### WORK TO BE COMPLETED
Write the entries below again, precisely as they appear.

### DATASET ENTRIES
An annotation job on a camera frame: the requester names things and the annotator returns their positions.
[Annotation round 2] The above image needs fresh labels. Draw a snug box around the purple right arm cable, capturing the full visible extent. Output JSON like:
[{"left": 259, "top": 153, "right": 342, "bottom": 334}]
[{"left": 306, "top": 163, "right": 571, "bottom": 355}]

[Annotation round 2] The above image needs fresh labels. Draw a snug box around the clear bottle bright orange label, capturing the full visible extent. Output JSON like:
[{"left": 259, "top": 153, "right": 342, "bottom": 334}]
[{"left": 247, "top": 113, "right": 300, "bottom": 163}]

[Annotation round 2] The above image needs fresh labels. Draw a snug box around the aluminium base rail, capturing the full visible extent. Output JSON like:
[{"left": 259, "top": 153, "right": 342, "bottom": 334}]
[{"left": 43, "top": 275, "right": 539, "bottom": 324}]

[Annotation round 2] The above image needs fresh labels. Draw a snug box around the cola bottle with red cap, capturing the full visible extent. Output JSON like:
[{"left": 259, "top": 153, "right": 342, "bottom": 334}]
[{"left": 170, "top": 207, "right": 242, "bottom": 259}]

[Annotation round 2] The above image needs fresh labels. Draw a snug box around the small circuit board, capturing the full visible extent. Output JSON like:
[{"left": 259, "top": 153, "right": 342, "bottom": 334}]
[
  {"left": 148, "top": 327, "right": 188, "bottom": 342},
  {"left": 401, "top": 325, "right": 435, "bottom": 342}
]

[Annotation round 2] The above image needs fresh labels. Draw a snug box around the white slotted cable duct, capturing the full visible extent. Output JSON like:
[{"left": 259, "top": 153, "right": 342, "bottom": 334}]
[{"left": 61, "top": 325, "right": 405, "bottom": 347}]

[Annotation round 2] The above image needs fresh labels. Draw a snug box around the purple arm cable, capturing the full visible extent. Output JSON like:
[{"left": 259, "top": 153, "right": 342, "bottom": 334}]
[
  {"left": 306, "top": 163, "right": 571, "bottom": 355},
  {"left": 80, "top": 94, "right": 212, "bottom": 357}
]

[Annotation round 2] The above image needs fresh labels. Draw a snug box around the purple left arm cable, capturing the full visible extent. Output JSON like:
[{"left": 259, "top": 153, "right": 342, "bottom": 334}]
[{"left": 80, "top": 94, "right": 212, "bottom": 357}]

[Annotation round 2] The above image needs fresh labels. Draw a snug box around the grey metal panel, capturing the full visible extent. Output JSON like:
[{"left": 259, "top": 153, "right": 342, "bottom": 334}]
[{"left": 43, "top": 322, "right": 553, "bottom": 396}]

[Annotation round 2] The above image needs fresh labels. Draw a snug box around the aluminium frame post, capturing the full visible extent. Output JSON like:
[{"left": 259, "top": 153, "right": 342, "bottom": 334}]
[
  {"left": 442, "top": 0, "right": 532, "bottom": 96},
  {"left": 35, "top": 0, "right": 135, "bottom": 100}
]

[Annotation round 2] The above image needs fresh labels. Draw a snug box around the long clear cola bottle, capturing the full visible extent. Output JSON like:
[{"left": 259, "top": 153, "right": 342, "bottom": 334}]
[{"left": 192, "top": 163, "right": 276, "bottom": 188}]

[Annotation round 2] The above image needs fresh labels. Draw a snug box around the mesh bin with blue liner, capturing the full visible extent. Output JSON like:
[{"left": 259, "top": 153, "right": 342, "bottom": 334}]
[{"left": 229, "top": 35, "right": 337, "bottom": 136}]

### RESPONSE BOX
An annotation job on a camera frame: the requester names things and the annotator returns their positions.
[Annotation round 2] The above image needs fresh labels. Draw a snug box around the purple right arm cable, capturing the full visible extent. Output JSON like:
[{"left": 259, "top": 153, "right": 342, "bottom": 334}]
[{"left": 306, "top": 163, "right": 571, "bottom": 355}]

[Annotation round 2] The above image needs fresh labels. Draw a snug box around the clear bottle bright orange label, capturing the full visible extent. Output JSON like:
[{"left": 259, "top": 153, "right": 342, "bottom": 334}]
[{"left": 247, "top": 113, "right": 300, "bottom": 163}]

[Annotation round 2] The above image needs fresh labels. Draw a snug box around the aluminium base rail, capturing the full visible extent. Output JSON like:
[{"left": 259, "top": 153, "right": 342, "bottom": 334}]
[{"left": 43, "top": 275, "right": 539, "bottom": 324}]

[Annotation round 2] The above image needs fresh labels. Draw a snug box around the cola bottle with red cap, capturing the full visible extent. Output JSON like:
[{"left": 259, "top": 153, "right": 342, "bottom": 334}]
[{"left": 170, "top": 207, "right": 242, "bottom": 259}]

[Annotation round 2] The above image needs fresh labels. Draw a snug box around the small circuit board, capturing the full visible extent. Output JSON like:
[{"left": 259, "top": 153, "right": 342, "bottom": 334}]
[
  {"left": 148, "top": 327, "right": 188, "bottom": 342},
  {"left": 401, "top": 325, "right": 435, "bottom": 342}
]

[Annotation round 2] The above image needs fresh labels. Draw a snug box around the white slotted cable duct, capturing the full visible extent. Output JSON like:
[{"left": 259, "top": 153, "right": 342, "bottom": 334}]
[{"left": 61, "top": 325, "right": 405, "bottom": 347}]

[Annotation round 2] The above image needs fresh labels. Draw a snug box around the purple arm cable, capturing the full visible extent. Output JSON like:
[{"left": 259, "top": 153, "right": 342, "bottom": 334}]
[
  {"left": 306, "top": 163, "right": 571, "bottom": 355},
  {"left": 80, "top": 94, "right": 212, "bottom": 357}
]

[Annotation round 2] The above image needs fresh labels. Draw a snug box around the purple left arm cable, capturing the full visible extent. Output JSON like:
[{"left": 259, "top": 153, "right": 342, "bottom": 334}]
[{"left": 80, "top": 94, "right": 212, "bottom": 357}]

[Annotation round 2] The above image needs fresh labels. Draw a snug box around the grey metal panel, capturing the full visible extent. Output JSON like:
[{"left": 259, "top": 153, "right": 342, "bottom": 334}]
[{"left": 43, "top": 322, "right": 553, "bottom": 396}]

[Annotation round 2] The above image needs fresh labels. Draw a snug box around the aluminium frame post, capturing the full visible extent. Output JSON like:
[{"left": 259, "top": 153, "right": 342, "bottom": 334}]
[
  {"left": 442, "top": 0, "right": 532, "bottom": 96},
  {"left": 35, "top": 0, "right": 135, "bottom": 100}
]

[Annotation round 2] The above image needs fresh labels. Draw a snug box around the long clear cola bottle, capturing the full visible extent. Output JSON like:
[{"left": 259, "top": 153, "right": 342, "bottom": 334}]
[{"left": 192, "top": 163, "right": 276, "bottom": 188}]

[Annotation round 2] The above image needs fresh labels. Draw a snug box around the mesh bin with blue liner, capturing the full visible extent. Output JSON like:
[{"left": 259, "top": 153, "right": 342, "bottom": 334}]
[{"left": 229, "top": 35, "right": 337, "bottom": 136}]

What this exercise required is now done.